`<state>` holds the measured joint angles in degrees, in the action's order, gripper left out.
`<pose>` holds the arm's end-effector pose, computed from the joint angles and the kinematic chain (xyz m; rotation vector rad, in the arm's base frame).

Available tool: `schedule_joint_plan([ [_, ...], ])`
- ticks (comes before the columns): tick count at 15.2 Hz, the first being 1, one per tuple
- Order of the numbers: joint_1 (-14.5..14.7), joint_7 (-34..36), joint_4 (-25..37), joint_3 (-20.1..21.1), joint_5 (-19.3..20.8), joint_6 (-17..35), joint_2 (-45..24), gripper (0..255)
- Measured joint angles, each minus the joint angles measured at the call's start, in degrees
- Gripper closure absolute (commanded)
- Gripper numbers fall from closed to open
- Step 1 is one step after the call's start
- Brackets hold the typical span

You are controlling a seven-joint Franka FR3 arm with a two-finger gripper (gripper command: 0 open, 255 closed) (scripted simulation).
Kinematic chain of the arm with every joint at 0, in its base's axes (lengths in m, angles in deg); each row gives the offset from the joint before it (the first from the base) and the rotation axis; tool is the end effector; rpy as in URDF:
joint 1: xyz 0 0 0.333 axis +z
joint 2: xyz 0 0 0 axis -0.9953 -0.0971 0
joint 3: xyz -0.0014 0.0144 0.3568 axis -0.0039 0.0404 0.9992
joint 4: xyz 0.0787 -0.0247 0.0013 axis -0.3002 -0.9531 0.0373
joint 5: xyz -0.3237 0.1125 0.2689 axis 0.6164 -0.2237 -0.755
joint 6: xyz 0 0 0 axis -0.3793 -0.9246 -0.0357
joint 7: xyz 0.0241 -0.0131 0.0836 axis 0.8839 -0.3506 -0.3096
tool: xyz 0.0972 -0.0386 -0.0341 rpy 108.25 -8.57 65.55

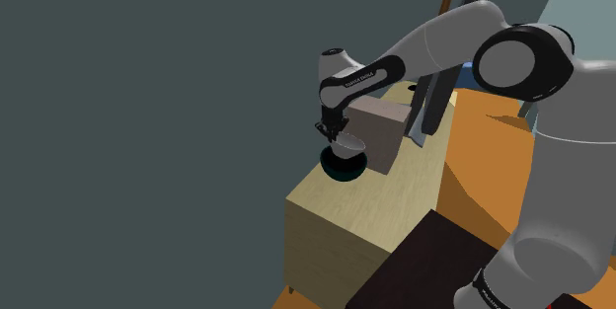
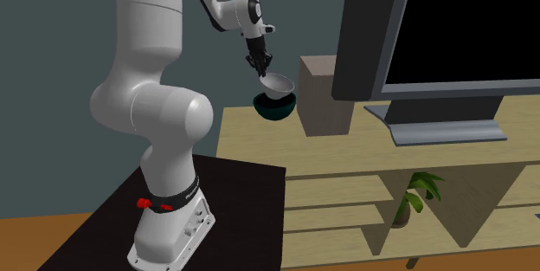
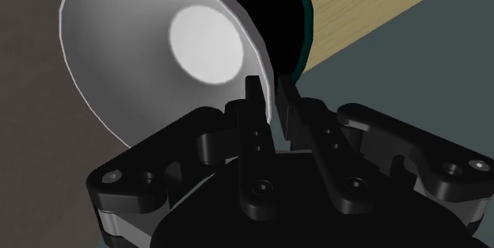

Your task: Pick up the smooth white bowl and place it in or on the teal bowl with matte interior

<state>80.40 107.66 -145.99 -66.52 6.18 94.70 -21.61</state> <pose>0.6802 -0.0511 0.3547 2.9208 -0.5367 0.0596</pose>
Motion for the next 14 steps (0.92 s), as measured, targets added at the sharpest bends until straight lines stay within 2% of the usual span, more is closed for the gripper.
schedule_joint_plan([
  [4,-0.02,0.50,-1.19,-0.13,0.38,2.62,-1.35,255],
  [10,0.05,0.70,-1.26,-0.09,0.47,3.27,-1.71,255],
  [11,0.04,0.68,-1.23,-0.09,0.47,3.29,-1.73,0],
  [14,-0.03,0.63,-1.11,-0.16,0.46,3.13,-1.96,0],
])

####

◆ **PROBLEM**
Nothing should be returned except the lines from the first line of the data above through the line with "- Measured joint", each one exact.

◆ **RESULT FOR THIS TASK**
`<state>` holds the measured joint angles in degrees, in the action's order, gripper left out.
`<pose>` holds the arm's end-effector pose, computed from the joint angles and the kinematic chain (xyz m; rotation vector rad, in the arm's base frame).

Available tool: `schedule_joint_plan([ [_, ...], ])`
- ticks (comes before the columns): tick count at 15.2 Hz, the first being 1, one per tuple
- Order of the numbers: joint_1 (-14.5..14.7), joint_7 (-34..36), joint_4 (-25..37), joint_3 (-20.1..21.1), joint_5 (-19.3..20.8), joint_6 (-17..35), joint_2 (-45..24), gripper (0..255)
- Measured joint angles, each minus the joint angles measured at the call's start, in degrees

Nothing else is part of this output.